» **Task requirements**
Nothing but an exact copy of the data should be given.

Collected data entries:
================

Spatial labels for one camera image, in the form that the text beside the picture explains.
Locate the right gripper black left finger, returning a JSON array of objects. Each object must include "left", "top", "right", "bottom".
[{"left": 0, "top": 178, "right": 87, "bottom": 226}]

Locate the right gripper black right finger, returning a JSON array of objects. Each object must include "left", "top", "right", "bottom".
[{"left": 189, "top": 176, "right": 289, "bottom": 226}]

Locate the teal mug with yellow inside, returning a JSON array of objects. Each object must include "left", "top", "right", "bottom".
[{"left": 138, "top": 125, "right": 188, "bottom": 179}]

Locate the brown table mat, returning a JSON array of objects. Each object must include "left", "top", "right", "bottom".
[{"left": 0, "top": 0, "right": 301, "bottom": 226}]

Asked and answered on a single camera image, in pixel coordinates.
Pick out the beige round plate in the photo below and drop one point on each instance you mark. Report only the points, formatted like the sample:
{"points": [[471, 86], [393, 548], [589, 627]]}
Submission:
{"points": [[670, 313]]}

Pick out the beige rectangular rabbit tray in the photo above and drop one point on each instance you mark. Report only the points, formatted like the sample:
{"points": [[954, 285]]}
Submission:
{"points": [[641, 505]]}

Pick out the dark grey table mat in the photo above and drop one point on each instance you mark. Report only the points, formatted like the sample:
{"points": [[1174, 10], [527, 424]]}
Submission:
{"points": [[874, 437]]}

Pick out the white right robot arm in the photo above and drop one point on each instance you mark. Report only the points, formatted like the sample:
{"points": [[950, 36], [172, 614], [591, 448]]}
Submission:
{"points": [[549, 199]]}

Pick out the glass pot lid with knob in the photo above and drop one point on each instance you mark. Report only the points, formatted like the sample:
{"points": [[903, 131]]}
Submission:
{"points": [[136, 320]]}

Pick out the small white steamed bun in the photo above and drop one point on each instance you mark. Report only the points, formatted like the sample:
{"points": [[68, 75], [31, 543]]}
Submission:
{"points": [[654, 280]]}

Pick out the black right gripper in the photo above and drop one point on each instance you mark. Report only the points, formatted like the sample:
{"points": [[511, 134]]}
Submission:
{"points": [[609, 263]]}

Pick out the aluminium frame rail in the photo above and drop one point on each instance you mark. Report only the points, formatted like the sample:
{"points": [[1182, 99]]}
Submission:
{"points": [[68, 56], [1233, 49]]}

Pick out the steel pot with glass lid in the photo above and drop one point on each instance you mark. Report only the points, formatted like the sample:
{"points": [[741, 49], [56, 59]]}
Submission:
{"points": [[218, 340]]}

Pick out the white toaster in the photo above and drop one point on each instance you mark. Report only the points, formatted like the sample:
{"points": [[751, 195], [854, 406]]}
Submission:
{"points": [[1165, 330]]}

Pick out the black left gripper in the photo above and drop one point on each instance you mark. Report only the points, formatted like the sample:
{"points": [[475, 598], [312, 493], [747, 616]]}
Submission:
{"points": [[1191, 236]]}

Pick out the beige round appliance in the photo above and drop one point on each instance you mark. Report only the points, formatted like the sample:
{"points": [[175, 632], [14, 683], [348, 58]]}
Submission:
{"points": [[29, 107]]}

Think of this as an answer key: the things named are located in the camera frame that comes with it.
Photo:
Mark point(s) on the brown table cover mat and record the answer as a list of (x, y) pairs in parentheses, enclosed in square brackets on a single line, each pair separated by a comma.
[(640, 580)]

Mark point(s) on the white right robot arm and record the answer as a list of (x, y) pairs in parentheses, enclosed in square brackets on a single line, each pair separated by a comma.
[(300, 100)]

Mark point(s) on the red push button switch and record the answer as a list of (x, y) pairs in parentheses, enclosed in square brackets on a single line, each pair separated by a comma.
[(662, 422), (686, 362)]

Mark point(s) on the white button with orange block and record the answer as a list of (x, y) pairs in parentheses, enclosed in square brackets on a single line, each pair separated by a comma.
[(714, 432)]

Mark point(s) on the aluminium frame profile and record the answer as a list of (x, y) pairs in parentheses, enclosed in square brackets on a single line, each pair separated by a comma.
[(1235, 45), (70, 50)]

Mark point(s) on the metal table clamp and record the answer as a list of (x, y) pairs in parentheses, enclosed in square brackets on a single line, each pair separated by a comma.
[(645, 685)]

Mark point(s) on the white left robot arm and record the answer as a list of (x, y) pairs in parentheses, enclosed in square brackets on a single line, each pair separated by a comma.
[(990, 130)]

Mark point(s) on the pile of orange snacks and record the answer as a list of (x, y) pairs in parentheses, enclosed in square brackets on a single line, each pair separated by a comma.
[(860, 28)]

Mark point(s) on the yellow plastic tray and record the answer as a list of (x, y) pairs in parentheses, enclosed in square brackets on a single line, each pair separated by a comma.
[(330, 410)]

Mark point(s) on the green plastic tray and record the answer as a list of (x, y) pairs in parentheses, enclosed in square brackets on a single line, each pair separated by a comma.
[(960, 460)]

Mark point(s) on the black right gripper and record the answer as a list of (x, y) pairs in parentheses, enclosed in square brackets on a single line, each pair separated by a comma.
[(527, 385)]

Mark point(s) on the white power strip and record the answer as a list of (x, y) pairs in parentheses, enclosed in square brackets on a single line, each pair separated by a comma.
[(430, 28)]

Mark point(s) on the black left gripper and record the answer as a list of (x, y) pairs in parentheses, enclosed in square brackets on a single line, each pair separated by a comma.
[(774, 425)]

================

» **Written response**
Spatial labels for one camera image, in the form that the text beside the picture explains.
Locate the right gripper black left finger, returning a JSON array of objects. Each object must include "left", "top", "right", "bottom".
[{"left": 0, "top": 178, "right": 87, "bottom": 226}]

Locate the right gripper black right finger, returning a JSON array of objects. Each object must include "left", "top", "right", "bottom".
[{"left": 189, "top": 176, "right": 289, "bottom": 226}]

Locate the teal mug with yellow inside, returning a JSON array of objects. Each object must include "left", "top", "right", "bottom".
[{"left": 138, "top": 125, "right": 188, "bottom": 179}]

Locate the brown table mat, returning a JSON array of objects. Each object must include "left", "top", "right", "bottom".
[{"left": 0, "top": 0, "right": 301, "bottom": 226}]

Asked and answered on a single camera image, in pixel coordinates.
Pick out the beige round plate in the photo below and drop one point on each instance you mark. Report only the points, formatted like the sample:
{"points": [[471, 86], [393, 548], [589, 627]]}
Submission:
{"points": [[670, 313]]}

Pick out the beige rectangular rabbit tray in the photo above and drop one point on each instance you mark. Report only the points, formatted like the sample:
{"points": [[954, 285]]}
Submission:
{"points": [[641, 505]]}

Pick out the dark grey table mat in the photo above and drop one point on each instance you mark. Report only the points, formatted like the sample:
{"points": [[1174, 10], [527, 424]]}
Submission:
{"points": [[874, 437]]}

Pick out the white right robot arm in the photo above and drop one point on each instance you mark. Report only the points, formatted like the sample:
{"points": [[950, 36], [172, 614], [591, 448]]}
Submission:
{"points": [[549, 199]]}

Pick out the glass pot lid with knob in the photo above and drop one point on each instance you mark. Report only the points, formatted like the sample:
{"points": [[903, 131]]}
Submission:
{"points": [[136, 320]]}

Pick out the small white steamed bun in the photo above and drop one point on each instance you mark. Report only the points, formatted like the sample:
{"points": [[68, 75], [31, 543]]}
Submission:
{"points": [[654, 280]]}

Pick out the black right gripper in the photo above and drop one point on each instance you mark. Report only the points, formatted like the sample:
{"points": [[511, 134]]}
Submission:
{"points": [[609, 263]]}

Pick out the aluminium frame rail in the photo above and drop one point on each instance you mark. Report only the points, formatted like the sample:
{"points": [[1182, 99]]}
Submission:
{"points": [[68, 56], [1233, 49]]}

Pick out the steel pot with glass lid in the photo above and drop one point on each instance you mark. Report only the points, formatted like the sample:
{"points": [[741, 49], [56, 59]]}
Submission:
{"points": [[218, 340]]}

Pick out the white toaster in the photo above and drop one point on each instance you mark. Report only the points, formatted like the sample:
{"points": [[751, 195], [854, 406]]}
Submission:
{"points": [[1165, 330]]}

Pick out the black left gripper in the photo above and drop one point on each instance you mark. Report only the points, formatted like the sample:
{"points": [[475, 598], [312, 493], [747, 616]]}
Submission:
{"points": [[1191, 236]]}

Pick out the beige round appliance in the photo above and drop one point on each instance you mark. Report only the points, formatted like the sample:
{"points": [[175, 632], [14, 683], [348, 58]]}
Submission:
{"points": [[29, 107]]}

Think of this as an answer key: the things named are located in the camera frame that comes with it.
Photo:
Mark point(s) on the brown table cover mat and record the answer as a list of (x, y) pairs in parentheses, enclosed in square brackets on a single line, each pair separated by a comma.
[(640, 580)]

Mark point(s) on the white right robot arm and record the answer as a list of (x, y) pairs in parentheses, enclosed in square brackets on a single line, each pair separated by a comma.
[(300, 100)]

Mark point(s) on the red push button switch and record the answer as a list of (x, y) pairs in parentheses, enclosed in square brackets on a single line, each pair separated by a comma.
[(662, 422), (686, 362)]

Mark point(s) on the white button with orange block and record the answer as a list of (x, y) pairs in parentheses, enclosed in square brackets on a single line, each pair separated by a comma.
[(714, 432)]

Mark point(s) on the aluminium frame profile and record the answer as a list of (x, y) pairs in parentheses, enclosed in square brackets on a single line, each pair separated by a comma.
[(1235, 45), (70, 50)]

Mark point(s) on the metal table clamp and record the answer as a list of (x, y) pairs in parentheses, enclosed in square brackets on a single line, each pair separated by a comma.
[(645, 685)]

Mark point(s) on the white left robot arm and record the answer as a list of (x, y) pairs in parentheses, enclosed in square brackets on a single line, each pair separated by a comma.
[(990, 130)]

Mark point(s) on the pile of orange snacks and record the answer as a list of (x, y) pairs in parentheses, enclosed in square brackets on a single line, each pair separated by a comma.
[(860, 28)]

Mark point(s) on the yellow plastic tray and record the answer as a list of (x, y) pairs in parentheses, enclosed in square brackets on a single line, each pair separated by a comma.
[(330, 410)]

Mark point(s) on the green plastic tray and record the answer as a list of (x, y) pairs in parentheses, enclosed in square brackets on a single line, each pair separated by a comma.
[(960, 460)]

Mark point(s) on the black right gripper and record the answer as a list of (x, y) pairs in parentheses, enclosed in square brackets on a single line, each pair separated by a comma.
[(527, 385)]

Mark point(s) on the white power strip and record the answer as a list of (x, y) pairs in parentheses, enclosed in square brackets on a single line, each pair separated by a comma.
[(430, 28)]

Mark point(s) on the black left gripper and record the answer as a list of (x, y) pairs in parentheses, enclosed in square brackets on a single line, each pair separated by a comma.
[(774, 425)]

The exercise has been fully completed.